The risk factor said it first. Compare two of Apple's annual reports. The 2022 Form 10-K could still describe the App Store by emphasizing that 'for the vast majority of applications, developers keep all of the revenue they generate on the App Store.' Source: Apple Inc. Form 10-K (FY2022), via EdgarBeast, the SEC filing data API & evidence index.

That is a confident, offensive framing — a company telling its own story on its own terms, leading with the statistic most favorable to it. The implicit message: regulation is misguided because most developers already pay nothing.

By the 2025 Form 10-K the lead has changed. The filing references an investigation into 'whether the Company's new contractual requirements for third-party app developers and app marketplaces' satisfy regulators. Source: Apple Inc. Form 10-K (FY2025). The subject is no longer how generous the terms are; it is whether the terms are lawful.
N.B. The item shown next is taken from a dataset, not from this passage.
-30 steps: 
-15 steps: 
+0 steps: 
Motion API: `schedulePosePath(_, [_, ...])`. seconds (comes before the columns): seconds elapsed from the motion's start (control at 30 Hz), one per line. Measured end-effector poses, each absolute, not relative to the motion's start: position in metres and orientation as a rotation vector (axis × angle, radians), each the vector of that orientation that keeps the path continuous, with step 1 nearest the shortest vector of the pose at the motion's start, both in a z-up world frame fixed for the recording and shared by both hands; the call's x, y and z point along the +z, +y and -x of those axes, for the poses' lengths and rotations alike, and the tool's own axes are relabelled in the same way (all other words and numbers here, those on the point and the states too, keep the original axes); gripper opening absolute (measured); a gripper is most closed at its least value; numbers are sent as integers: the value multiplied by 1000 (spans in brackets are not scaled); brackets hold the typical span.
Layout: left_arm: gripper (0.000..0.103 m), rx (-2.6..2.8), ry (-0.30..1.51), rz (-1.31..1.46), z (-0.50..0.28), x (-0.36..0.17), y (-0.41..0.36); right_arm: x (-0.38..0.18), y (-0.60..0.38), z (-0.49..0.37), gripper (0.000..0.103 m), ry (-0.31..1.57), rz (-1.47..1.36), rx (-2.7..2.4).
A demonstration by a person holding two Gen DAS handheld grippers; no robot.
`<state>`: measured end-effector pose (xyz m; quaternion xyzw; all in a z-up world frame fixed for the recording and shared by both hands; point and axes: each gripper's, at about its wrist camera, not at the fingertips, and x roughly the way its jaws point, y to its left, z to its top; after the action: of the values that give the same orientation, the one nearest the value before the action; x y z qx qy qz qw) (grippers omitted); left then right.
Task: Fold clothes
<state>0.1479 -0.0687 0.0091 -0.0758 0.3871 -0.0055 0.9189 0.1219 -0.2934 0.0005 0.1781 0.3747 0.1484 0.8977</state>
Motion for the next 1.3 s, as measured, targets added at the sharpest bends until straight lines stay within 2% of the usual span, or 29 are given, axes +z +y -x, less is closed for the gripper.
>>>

In between, the 2024 10-K documented the anti-steering battle — restrictions on 'how developers may communicate and promote offers to end users.' Read the three filings in sequence and you watch the App Store's narrative descend one rung per year: from 'most pay nothing,' to 'we limit steering,' to 'our compliance terms are under investigation.'

For the product, narrative control is not cosmetic. The App Store's value rests partly on the perception that it is a curated, fair marketplace. Each year the filing's framing moves further from that perception and closer to the language of a regulated gatekeeper defending its rulebook. The store still works the same way; the story Apple can tell about it has narrowed.

Fees are revenue; revenue is the fight. The most telling thing about reading the 10-Ks side by side is what disappeared: the 2025 filing no longer leads with the 'developers keep all the revenue' line at all. When a company stops opening with its best statistic, the statistic has stopped winning the argument.